From a standard table function, i want to add a % column and sort on this % criteria.
My main problem is I'd like this column appears with the % symbol, so i have to transform to numeric into character type. But of course, i can't sort properly because character variable.
Is there a way to sort this character variable "like" a numeric variable ?
dataset <- data.frame(x=c(rep("Crit1",43),rep("Crit2",10),rep("Crit3",4)))
dataset_table <- as.data.frame(table(dataset[,1]))
dataset_table[,"Pourcentage"] <- paste(round(dataset_table[,2]/sum(dataset_table[,2])*100, digits=2), "%", sep = " ")
sort(dataset_table[,3]) # shows bad order
I'm proposing two solutions but there are many more. The short answer is no, you can't directly sort those characters and expect them to behave like numbers. It will sort alphabetically and the first "letter" of 7.02% is "7" which comes after the "1" in 17.54%
The numeric column Freq has a direct proportion with the percentage, so if you order by that column it will have the same effect, see this example using the tidyverse
When you append "%" with mutate it changes the class to character, arranging according to character . Work around solutions is to arrange first, then paste "%" at the end.

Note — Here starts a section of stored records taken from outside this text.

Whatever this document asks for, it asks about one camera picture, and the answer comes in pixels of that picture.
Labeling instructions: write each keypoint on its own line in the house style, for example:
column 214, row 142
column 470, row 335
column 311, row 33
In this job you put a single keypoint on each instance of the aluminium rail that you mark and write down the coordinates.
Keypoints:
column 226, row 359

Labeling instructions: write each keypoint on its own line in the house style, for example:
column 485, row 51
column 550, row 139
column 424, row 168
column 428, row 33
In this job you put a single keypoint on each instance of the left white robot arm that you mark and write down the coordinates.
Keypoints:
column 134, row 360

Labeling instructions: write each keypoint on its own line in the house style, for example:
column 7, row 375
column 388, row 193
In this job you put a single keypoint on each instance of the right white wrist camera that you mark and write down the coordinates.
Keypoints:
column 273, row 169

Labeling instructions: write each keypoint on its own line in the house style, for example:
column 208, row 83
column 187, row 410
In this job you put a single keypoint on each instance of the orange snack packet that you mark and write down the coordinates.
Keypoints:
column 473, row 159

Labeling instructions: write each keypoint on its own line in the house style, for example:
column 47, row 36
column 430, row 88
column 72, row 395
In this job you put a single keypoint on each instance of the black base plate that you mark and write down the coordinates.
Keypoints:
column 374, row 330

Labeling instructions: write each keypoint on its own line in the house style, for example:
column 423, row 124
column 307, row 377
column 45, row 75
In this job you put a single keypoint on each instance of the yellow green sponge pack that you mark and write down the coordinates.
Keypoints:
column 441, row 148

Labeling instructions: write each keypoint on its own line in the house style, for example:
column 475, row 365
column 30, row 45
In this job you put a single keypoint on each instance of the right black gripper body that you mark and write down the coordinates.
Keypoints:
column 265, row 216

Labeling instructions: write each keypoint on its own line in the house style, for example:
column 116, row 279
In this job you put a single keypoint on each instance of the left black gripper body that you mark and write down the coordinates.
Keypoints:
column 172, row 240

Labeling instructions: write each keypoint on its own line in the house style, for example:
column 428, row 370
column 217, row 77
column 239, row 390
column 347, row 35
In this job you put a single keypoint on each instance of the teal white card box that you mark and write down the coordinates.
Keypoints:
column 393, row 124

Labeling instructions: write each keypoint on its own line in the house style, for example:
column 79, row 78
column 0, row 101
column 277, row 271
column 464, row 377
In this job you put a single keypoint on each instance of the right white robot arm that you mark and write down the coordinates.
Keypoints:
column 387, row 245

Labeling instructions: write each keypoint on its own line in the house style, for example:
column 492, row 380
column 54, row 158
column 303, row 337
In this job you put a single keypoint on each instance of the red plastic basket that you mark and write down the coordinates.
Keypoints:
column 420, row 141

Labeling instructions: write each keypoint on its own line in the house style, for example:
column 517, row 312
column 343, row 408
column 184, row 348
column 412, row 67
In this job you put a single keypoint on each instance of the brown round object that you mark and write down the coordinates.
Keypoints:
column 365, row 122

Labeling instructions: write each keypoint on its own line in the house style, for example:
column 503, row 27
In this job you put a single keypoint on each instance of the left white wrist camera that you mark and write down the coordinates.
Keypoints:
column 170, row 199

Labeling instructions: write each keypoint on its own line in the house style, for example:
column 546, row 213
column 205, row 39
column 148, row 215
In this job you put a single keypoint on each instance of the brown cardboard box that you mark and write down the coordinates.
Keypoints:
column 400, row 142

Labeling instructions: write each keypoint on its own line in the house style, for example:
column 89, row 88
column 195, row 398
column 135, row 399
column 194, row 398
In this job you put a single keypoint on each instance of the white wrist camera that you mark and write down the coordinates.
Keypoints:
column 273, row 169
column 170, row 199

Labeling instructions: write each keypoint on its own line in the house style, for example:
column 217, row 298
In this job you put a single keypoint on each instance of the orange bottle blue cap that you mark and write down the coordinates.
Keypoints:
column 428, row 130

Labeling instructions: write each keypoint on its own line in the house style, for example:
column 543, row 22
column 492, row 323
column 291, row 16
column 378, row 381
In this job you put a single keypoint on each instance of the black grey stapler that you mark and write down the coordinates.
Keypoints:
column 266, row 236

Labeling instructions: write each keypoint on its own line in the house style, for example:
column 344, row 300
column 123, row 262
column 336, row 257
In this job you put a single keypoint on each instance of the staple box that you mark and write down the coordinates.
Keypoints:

This is the best advice when you have to format values for presentation. Do your analysis with the numbers first and don't mind "ugly" values until you get to the end and need to share results*. Like writing reports in Markdown, appearance comes last.
* IMO, keep them as "ugly" values if the person you're sharing with will also use them in analysis software.
In case of a shiny app application, i use the datatable fonction, so i would like the user can filter as he wants, clicking on the "percentage" column, frequency column or Var1 column..
If he clicks on the percentage column, the unique way seems to use the zero pad percentage in order to have a good order with a character type.
I would suggest providing the numerical values and putting the heading of the table column as "blah (%)" and only have the percentage symbol in the table column, not in the values.